Survivor Story #1: Finding the Sun in the Clouds

Anonymous | 16 April 2023 | WWYW Survivor Stories

My perception of love was skewed from a young age. I mean, how could it not have been when my one of my first memories was of a chair being thrown across the room. Tears. Raised voices. And bike chains around necks in anger. 

I knew from the age of 2 that love was complicated. But, it was always something I feared and never truely embraced. It was something to flee. Never to trust. Never to let in. 

As I grew into my adolescence, and watched those around me get into relationships, I could never understand how someone could be vulnerable with another. How they could put trust in their partner, let them in and know their deepest, darkest secrets. I watched on from the sideline, happy in my bubble. By myself. But apart of me always envied them. How I craved one of those perfect fairytale relationships. 
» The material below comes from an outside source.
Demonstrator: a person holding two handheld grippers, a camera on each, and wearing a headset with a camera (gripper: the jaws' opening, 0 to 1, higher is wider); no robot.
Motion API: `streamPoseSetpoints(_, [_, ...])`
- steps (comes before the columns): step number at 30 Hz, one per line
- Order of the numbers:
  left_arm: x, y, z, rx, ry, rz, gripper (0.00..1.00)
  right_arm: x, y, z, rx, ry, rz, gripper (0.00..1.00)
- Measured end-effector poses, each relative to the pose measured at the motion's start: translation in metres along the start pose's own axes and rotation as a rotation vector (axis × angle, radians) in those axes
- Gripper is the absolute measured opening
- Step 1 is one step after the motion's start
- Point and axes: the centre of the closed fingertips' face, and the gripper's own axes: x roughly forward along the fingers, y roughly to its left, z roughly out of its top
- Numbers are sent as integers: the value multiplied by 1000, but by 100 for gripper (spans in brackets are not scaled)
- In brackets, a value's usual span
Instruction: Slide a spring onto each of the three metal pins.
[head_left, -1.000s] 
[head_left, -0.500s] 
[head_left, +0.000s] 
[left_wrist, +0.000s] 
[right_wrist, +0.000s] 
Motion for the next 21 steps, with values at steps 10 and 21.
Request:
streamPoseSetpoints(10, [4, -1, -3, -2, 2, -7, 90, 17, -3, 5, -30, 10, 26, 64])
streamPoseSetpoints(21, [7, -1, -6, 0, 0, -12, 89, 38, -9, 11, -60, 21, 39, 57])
And so, I let my guard down. Just a little, enough to let another know every part of me, my deepest, darkest secrets. I was 17 - only a baby when I think about it. It was at a party when I got so drunk that I blacked out - the first and only time that I’d ever let this happen. One minute I’m talking to my friends, looking over at the guy that I liked, the next, I’m waking up by myself in a bed that I’d never been in. My clothes on the floor. Pain, shooting through my body. And I didn’t remember one thing.

Despite the boy being in my year at school… the one I thought liked me…. Never spoke to me again. Not even a gaze in my direction during class. And the only think I could think of? What was wrong with me! 

Years passed, and my guard stayed high. Never would I ever let someone in again, to be that vulnerable. To me, love was pain. Love was dangerous. And love was something that I didn’t think I was deserving of. 

The people I would let into my life were temporary. As much as I craved it to be more, my mind told me it would never happen, and I didn’t want to enter that level of vulnerability ever again. 

Until I did. Love came to me out of nowhere. Tearing my barricade that I’d worked so hard to build up over the years, and showing me the beauty of the ruins of myself. Love nurtured me back like a wilted flower, showing me care, acknowledging my thorns and opening me up to the beauty of the world. For the first time in my life, Love was no longer something I steered away from, something I flinched at in fear that the bruises, and the pain would once again appear. 


Love left as quickly as it appeared in my life, but something changed within me. 

For the first time in my life I saw hope. Love taught me that I am deserving of it. That I deserve it and I don’t need to run from it. I see glimpses of it sometimes, and I’m reminded of what could be.  Love changed everything.